Background technology
At present, the method for traditional mensuration refractive index is mainly by Abbe refractometer measuring instrument, and Abbe refractometer is measured
Instrument mainly by the total reflection principle of light, forms full emission phenomena on the surface of fluid to be measured and prism, thus with critical angle
Position be axis formed light and shade boundary region, by detection light and shade border region position realize the refractive index to sample
Measurement.Due to use total reflection principle, measure refractive index scope be subject to certain restrictions, higher for refractive index or
Relatively low sample can not be measured.Abbe refractometer measuring instrument is built by pure physical optics device, and light path is built and adjustment difficulty,
Instrument integrated operation is complicated, and volume is big, is not easy to realize miniaturization and digitized measurement.Abbe refractometer measuring instrument is used for liquid
The measurement of the refractive index of body, the measurement for gas refracting index has certain limitation.
Pungent superintend and direct strong et al. (a kind of measuring device for liquid refractive index based on fiber optic interferometric, the patent No.:
201520180701.5) report the measuring device for liquid refractive index of a kind of fiber optic interferometric, do not mend between fiber optic interferometric two-arm
Repaying, extraneous vibration and temperature impact can bring additional optical path difference, cause measuring inaccurate, device entirety poor anti jamming capability,
Accuracy and precision declines.
Summary of the invention
In order to overcome tradition refractive index measuring instrument light path to build difficulty, use operation complexity, it is impossible to realize digitized automatic
Measuring, the ranges of indices of refraction of measurement is less waits deficiency, and the present invention provides the instrument of a kind of optical fibre interference refractive index, by light
Fine interferometry technology carries out high-acruracy survey to the refractive index of sample, and capacity of resisting disturbance is strong, refractometry wide ranges, detection
Specimen types is various, and instrument can realize digitized and measure function in real time.

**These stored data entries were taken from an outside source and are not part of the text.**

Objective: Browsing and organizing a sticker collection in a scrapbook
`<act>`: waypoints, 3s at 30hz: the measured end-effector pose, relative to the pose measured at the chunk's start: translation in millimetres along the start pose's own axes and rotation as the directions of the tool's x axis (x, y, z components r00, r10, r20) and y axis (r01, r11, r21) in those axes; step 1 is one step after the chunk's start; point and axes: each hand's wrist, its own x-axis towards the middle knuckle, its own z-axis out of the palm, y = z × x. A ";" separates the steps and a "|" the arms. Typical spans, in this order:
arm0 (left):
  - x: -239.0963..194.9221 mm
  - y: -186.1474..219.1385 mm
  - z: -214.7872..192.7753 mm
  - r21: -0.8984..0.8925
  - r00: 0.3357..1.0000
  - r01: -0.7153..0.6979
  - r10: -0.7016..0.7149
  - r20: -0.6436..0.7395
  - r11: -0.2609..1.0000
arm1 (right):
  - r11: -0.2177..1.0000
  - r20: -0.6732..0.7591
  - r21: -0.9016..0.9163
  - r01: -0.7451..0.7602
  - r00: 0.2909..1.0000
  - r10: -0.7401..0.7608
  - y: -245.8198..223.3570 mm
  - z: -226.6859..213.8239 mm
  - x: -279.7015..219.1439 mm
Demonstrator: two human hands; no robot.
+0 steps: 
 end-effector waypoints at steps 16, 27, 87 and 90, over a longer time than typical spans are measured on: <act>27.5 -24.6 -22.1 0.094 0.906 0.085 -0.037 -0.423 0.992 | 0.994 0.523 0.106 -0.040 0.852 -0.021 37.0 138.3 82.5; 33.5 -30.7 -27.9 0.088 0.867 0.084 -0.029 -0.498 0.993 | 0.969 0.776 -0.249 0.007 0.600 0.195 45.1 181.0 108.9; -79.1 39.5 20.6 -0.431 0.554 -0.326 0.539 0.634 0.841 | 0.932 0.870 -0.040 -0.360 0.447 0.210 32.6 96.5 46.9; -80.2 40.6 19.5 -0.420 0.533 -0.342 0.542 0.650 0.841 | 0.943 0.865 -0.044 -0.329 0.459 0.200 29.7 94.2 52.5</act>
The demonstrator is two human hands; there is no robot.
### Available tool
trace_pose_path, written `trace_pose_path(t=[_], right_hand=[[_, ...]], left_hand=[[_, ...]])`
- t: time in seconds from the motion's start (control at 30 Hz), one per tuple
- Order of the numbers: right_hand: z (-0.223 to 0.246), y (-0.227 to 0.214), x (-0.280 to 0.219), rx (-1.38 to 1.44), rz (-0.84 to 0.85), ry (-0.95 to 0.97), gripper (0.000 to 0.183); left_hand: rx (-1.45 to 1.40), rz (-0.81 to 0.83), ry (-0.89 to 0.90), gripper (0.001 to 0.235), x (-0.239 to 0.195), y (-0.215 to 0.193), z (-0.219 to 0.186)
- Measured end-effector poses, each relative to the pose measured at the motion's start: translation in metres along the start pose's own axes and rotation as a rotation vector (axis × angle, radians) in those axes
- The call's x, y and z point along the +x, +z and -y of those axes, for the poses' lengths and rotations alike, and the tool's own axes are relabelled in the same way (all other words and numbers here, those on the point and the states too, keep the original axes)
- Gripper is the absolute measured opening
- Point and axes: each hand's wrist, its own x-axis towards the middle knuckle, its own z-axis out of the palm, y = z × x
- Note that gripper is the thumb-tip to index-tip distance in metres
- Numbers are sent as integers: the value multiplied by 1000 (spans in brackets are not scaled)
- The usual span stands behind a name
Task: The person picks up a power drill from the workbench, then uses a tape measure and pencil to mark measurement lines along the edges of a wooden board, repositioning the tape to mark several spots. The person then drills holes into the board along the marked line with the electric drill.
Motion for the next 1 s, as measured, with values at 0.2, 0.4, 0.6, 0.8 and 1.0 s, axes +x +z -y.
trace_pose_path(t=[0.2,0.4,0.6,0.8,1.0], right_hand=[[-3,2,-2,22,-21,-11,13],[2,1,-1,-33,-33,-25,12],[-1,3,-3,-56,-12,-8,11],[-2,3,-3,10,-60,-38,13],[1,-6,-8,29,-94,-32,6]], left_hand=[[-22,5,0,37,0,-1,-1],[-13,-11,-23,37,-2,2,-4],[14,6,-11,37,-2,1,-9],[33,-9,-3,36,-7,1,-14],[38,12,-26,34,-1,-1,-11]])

The technical solution adopted for the present invention to solve the technical problems is: three ends of circulator respectively with laser instrument, sample
Pond and photodetector connect.The laser that laser instrument sends arrives sample cell through circulator, and sample cell is a transparent glass
Glass hole capital after selling all securities, has injection port and outlet, different samples can be injected by injection port, and the sample detected can lead to
Cross outlet to discharge.The front end of sample cell is equipped with optical fiber collimator, and collimator is saturating built with 10% reflection 90% transmission
Mirror, a part of incident illumination can be reflected back in optical fiber by lens, and a part of light is in collimator is injected into sample cell.It addition,
The incident illumination of optical fiber can be converted into directional light injection by collimator, in the rear end of sample cell equipped with faraday's rotating mirror, on minute surface
There is etch-proof plated film, be possible to prevent the sample corrosion to faraday's rotating mirror.By the directional light of collimator outgoing through sample cell
After, faraday's rotating mirror of rear end reflects, the reflection light in the reflection light of sample cell and collimator can interfere existing
As.Faraday's rotating mirror can be by the polarization state half-twist of incident illumination, the so incident illumination in sample cell and faraday's rotating mirror
Reflection light would not interfere, it is to avoid the change of the additional striped caused by interference.When sample pool being vacuum state
When, between reflection light and the reflection light of rear end faraday's rotating mirror of front collimation device, optical path difference is constant, and interference fringe is stable.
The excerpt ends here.